TASK DIRECTIONS
Repeat each line of the data exactly as written.

AVAILABLE DATA
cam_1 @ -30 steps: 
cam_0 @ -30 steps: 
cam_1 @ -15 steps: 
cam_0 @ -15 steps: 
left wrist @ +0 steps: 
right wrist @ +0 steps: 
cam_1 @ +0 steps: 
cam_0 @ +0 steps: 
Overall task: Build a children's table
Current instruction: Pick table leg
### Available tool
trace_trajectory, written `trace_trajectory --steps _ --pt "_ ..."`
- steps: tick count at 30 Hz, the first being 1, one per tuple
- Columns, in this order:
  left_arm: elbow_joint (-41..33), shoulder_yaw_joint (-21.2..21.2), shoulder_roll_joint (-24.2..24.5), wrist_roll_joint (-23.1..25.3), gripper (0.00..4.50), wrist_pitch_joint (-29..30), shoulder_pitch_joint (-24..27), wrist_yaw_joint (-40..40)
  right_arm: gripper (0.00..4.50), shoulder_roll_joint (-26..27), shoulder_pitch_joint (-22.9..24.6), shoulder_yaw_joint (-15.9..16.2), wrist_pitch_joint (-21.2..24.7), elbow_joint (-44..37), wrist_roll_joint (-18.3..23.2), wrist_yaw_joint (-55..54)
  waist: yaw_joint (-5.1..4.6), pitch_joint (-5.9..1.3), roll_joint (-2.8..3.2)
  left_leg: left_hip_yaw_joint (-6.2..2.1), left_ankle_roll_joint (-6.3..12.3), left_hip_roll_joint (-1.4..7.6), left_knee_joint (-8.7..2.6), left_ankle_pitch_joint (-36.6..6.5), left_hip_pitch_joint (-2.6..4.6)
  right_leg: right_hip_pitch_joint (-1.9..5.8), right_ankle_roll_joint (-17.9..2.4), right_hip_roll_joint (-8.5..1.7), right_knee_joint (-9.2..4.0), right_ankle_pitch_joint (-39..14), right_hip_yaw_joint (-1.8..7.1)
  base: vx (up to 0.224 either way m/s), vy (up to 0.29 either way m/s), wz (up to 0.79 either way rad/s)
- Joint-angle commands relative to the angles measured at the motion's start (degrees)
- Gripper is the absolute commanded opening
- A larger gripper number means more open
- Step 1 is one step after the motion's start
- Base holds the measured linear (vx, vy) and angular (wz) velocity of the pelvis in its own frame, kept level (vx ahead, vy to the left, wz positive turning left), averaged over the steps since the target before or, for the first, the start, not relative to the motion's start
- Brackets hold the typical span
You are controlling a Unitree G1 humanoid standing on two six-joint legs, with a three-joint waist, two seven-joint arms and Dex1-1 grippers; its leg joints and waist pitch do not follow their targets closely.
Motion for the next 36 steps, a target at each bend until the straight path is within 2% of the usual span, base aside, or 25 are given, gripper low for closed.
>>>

SOLUTION TO THE PROBLEM
cam_1 @ -30 steps: 
cam_0 @ -30 steps: 
cam_1 @ -15 steps: 
cam_0 @ -15 steps: 
left wrist @ +0 steps: 
right wrist @ +0 steps: 
cam_1 @ +0 steps: 
cam_0 @ +0 steps: 
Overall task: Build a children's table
Current instruction: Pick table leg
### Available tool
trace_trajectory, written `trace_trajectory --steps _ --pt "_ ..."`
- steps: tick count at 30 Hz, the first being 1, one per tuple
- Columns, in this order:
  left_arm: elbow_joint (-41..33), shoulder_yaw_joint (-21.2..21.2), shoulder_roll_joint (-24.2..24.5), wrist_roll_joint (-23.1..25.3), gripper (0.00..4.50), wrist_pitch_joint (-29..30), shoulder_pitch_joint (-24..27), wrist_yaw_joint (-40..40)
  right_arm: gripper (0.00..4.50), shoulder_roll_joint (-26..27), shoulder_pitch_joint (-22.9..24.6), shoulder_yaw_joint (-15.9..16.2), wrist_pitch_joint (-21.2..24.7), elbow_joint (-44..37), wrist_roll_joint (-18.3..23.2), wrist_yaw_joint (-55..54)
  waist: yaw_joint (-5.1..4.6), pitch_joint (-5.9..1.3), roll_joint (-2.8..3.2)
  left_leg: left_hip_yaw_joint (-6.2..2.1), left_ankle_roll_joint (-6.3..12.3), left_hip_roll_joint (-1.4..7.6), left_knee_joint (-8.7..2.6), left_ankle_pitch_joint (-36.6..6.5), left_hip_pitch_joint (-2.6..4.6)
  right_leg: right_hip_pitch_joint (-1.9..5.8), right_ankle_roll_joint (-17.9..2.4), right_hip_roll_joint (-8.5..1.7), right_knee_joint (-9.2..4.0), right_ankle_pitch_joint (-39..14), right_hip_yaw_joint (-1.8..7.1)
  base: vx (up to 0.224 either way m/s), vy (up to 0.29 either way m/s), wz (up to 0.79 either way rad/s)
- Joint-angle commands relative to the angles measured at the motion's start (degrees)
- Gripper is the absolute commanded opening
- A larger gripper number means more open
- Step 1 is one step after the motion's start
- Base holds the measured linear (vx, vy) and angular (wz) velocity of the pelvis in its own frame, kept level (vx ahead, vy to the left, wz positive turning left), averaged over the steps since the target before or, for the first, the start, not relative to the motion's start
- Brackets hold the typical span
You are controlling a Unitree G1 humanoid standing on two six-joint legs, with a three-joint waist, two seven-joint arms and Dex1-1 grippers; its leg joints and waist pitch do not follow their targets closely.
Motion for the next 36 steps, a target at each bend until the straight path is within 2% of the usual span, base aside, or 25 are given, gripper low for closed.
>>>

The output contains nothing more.